→ What you are asked to do: Exactly the lines from the one containing "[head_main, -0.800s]" to the final line below should be output, and no others.
== Segment start ==
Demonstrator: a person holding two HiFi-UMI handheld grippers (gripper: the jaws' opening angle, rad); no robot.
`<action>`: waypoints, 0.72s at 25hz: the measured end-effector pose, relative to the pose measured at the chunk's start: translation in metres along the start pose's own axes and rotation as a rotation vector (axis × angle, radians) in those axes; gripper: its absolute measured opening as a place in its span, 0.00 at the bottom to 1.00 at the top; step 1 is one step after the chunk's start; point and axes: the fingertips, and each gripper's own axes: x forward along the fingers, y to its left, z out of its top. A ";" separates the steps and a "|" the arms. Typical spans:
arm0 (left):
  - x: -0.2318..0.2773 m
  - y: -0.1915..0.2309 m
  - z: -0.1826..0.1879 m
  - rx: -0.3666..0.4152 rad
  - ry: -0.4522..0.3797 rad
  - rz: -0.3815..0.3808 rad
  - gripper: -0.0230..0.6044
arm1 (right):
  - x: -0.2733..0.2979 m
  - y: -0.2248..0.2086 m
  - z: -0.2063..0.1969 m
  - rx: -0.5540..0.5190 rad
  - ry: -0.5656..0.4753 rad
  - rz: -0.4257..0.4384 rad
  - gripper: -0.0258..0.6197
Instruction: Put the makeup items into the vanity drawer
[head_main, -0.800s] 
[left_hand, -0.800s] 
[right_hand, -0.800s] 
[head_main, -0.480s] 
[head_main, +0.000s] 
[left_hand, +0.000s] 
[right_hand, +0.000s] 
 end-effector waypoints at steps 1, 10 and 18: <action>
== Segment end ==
→ Exercise output:
[head_main, -0.800s] 
[left_hand, -0.800s] 
[right_hand, -0.800s] 
[head_main, -0.480s] 
[head_main, +0.000s] 
[left_hand, +0.000s] 
[right_hand, +0.000s] 
 end-effector waypoints at steps 1, 10 and 18: <action>

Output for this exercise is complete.